DIRECTIONS
Would you please return the lines of the material that contain the word "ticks"?

GIVEN MATERIAL
━━━━━━━━

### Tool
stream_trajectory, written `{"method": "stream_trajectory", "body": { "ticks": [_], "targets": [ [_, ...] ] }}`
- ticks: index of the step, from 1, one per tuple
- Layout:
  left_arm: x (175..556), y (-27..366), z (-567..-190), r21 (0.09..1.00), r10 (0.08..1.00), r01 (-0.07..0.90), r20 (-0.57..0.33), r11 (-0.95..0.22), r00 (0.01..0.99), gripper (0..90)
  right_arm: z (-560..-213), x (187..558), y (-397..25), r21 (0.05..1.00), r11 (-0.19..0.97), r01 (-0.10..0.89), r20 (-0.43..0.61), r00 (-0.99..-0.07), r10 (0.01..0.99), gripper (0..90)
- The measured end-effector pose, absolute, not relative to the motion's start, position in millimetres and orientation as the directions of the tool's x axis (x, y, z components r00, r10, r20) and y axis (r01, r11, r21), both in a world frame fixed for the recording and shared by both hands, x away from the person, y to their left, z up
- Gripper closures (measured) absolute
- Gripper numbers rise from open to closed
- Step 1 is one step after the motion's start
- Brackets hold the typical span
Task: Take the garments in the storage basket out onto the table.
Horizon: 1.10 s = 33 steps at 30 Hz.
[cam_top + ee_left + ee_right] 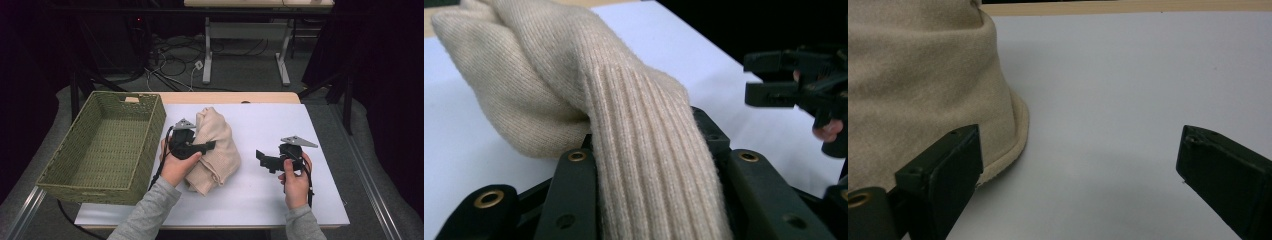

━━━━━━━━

SOLUTION TO THE PROBLEM
stream_trajectory, written `{"method": "stream_trajectory", "body": { "ticks": [_], "targets": [ [_, ...] ] }}`
- ticks: index of the step, from 1, one per tuple

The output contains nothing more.